Collected data entries
· · · · · · ·

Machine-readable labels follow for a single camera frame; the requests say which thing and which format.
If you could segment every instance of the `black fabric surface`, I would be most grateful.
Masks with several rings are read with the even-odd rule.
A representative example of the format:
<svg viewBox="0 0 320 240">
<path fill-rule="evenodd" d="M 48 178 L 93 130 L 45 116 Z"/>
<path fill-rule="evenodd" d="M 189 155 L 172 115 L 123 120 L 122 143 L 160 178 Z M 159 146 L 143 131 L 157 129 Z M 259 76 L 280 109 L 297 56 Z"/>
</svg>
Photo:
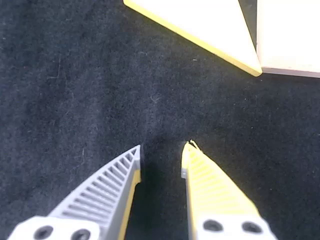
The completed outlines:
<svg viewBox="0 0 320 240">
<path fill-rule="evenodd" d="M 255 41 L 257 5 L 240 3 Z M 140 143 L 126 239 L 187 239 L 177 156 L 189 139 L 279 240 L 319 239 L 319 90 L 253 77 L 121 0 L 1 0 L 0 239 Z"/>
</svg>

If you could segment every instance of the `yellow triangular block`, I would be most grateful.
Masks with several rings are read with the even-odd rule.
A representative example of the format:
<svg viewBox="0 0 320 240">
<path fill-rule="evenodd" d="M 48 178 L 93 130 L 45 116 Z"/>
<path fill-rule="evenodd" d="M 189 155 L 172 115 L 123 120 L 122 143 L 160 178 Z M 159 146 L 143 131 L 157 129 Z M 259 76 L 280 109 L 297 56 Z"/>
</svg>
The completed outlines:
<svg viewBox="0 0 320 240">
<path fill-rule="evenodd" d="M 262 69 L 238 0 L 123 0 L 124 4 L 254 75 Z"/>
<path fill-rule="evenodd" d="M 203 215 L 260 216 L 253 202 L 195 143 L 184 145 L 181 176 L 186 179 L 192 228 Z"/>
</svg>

· · · · · · ·

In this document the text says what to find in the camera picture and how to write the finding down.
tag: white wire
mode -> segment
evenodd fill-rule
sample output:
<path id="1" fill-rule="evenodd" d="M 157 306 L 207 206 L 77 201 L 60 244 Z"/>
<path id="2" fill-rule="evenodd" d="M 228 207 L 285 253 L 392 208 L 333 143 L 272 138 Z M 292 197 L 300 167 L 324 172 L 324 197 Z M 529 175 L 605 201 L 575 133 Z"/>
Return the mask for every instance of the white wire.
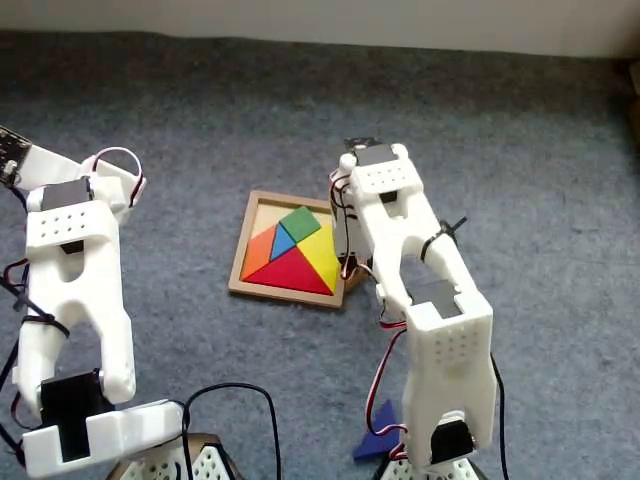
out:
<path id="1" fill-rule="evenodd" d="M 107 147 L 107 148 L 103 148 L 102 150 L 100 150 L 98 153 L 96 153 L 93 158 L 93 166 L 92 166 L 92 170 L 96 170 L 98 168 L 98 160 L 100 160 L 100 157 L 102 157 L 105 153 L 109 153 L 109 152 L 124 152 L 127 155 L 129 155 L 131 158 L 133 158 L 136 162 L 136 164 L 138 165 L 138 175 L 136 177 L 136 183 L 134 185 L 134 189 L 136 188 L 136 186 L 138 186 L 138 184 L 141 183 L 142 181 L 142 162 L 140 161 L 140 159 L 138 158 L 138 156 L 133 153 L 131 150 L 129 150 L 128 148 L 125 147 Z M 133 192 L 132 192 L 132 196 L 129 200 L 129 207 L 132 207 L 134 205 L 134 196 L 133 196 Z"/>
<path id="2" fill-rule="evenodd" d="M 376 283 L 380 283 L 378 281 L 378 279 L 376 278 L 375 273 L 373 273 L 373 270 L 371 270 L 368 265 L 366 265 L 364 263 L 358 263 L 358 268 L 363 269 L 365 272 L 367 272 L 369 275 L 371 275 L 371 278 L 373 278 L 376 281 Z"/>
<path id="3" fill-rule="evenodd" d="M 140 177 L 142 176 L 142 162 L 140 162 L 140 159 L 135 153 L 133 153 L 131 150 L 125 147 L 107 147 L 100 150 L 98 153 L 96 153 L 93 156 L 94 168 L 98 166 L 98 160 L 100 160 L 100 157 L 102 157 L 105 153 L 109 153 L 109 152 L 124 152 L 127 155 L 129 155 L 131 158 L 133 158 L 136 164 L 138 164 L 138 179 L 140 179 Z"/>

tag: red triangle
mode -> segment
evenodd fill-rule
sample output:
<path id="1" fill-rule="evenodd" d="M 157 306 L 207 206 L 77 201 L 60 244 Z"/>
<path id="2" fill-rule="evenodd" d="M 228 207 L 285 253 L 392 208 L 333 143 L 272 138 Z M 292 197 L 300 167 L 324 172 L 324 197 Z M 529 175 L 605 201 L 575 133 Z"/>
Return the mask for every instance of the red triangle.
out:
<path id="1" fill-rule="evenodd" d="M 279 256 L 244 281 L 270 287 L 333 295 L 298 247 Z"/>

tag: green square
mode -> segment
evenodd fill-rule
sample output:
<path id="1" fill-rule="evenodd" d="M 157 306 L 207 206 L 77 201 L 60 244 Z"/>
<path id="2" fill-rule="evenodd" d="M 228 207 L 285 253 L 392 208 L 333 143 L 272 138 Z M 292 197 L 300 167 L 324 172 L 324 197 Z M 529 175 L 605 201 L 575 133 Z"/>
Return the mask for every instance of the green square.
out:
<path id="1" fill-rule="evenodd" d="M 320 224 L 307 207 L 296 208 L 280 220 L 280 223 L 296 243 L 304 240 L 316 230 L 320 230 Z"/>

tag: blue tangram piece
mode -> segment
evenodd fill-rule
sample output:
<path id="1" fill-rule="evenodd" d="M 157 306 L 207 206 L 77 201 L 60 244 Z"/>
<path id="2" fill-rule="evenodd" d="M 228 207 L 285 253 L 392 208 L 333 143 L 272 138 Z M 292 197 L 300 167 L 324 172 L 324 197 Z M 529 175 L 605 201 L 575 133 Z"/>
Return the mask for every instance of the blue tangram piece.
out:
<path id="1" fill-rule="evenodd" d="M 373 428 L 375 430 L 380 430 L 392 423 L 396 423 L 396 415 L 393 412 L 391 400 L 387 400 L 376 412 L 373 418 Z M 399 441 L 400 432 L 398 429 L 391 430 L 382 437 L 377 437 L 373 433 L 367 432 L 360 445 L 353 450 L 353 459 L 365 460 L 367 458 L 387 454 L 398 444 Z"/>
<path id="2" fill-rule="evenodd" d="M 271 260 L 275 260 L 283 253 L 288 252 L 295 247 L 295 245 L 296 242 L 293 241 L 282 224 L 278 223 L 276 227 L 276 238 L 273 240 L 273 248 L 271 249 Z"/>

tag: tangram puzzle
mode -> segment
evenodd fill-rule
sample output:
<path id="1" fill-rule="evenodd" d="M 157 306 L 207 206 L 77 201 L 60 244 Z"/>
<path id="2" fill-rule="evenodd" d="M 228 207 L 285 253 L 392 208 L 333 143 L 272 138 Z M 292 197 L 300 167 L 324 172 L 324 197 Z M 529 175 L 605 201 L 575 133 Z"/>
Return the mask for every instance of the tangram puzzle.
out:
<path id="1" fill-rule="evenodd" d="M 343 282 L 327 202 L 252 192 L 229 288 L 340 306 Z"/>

· · · · · · ·

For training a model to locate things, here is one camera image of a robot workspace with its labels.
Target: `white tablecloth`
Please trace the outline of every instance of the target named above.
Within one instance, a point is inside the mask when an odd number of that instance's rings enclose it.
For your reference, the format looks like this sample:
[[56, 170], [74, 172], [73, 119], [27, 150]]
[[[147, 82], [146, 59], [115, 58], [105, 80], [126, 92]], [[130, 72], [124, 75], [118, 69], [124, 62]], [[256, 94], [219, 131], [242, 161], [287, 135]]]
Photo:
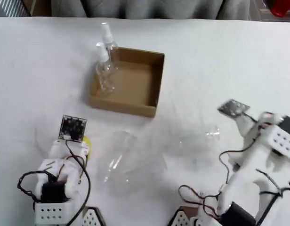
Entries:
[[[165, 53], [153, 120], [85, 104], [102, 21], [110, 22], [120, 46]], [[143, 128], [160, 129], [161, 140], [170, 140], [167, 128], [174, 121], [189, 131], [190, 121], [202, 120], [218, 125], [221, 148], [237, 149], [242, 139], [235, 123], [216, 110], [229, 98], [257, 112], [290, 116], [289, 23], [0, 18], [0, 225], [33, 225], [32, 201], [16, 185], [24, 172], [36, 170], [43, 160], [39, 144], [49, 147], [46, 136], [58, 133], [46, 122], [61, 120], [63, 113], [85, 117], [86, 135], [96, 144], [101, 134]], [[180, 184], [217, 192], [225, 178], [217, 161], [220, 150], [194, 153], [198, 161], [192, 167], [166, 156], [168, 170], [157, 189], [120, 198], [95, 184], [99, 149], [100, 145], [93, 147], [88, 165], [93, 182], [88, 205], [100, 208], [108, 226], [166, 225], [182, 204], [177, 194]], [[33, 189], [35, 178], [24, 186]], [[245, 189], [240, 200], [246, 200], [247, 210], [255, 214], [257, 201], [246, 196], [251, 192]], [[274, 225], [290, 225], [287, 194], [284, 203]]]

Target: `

· · · · · · ·

Try it
Look above for the line that contains "tag: green square". Starting there, transcribe every line exactly until you have copied the line that contains "Return the mask for every instance of the tangram".

Answer for this exercise
tag: green square
mode -> segment
evenodd fill-rule
sample output:
<path id="1" fill-rule="evenodd" d="M 157 306 L 207 206 L 77 201 L 60 244 Z"/>
<path id="2" fill-rule="evenodd" d="M 228 207 L 285 253 L 392 208 L 333 143 L 272 138 Z M 292 197 L 300 167 L 324 172 L 324 197 Z M 529 175 L 605 201 L 575 133 Z"/>
Return the mask for every instance of the green square.
out:
<path id="1" fill-rule="evenodd" d="M 320 224 L 307 207 L 296 208 L 280 220 L 280 223 L 296 243 L 304 240 L 316 230 L 320 230 Z"/>

tag: blue tangram piece
mode -> segment
evenodd fill-rule
sample output:
<path id="1" fill-rule="evenodd" d="M 157 306 L 207 206 L 77 201 L 60 244 Z"/>
<path id="2" fill-rule="evenodd" d="M 228 207 L 285 253 L 392 208 L 333 143 L 272 138 Z M 292 197 L 300 167 L 324 172 L 324 197 Z M 529 175 L 605 201 L 575 133 Z"/>
Return the mask for every instance of the blue tangram piece.
out:
<path id="1" fill-rule="evenodd" d="M 373 428 L 375 430 L 380 430 L 392 423 L 396 423 L 396 415 L 393 412 L 391 400 L 387 400 L 376 412 L 373 418 Z M 399 441 L 400 432 L 398 429 L 391 430 L 382 437 L 377 437 L 373 433 L 367 432 L 360 445 L 353 450 L 353 459 L 365 460 L 367 458 L 387 454 L 398 444 Z"/>
<path id="2" fill-rule="evenodd" d="M 271 260 L 275 260 L 283 253 L 288 252 L 295 247 L 295 245 L 296 242 L 293 241 L 282 224 L 278 223 L 276 227 L 276 238 L 273 240 L 273 248 L 271 249 Z"/>

tag: tangram puzzle
mode -> segment
evenodd fill-rule
sample output:
<path id="1" fill-rule="evenodd" d="M 157 306 L 207 206 L 77 201 L 60 244 Z"/>
<path id="2" fill-rule="evenodd" d="M 228 207 L 285 253 L 392 208 L 333 143 L 272 138 Z M 292 197 L 300 167 L 324 172 L 324 197 Z M 529 175 L 605 201 L 575 133 Z"/>
Return the mask for every instance of the tangram puzzle.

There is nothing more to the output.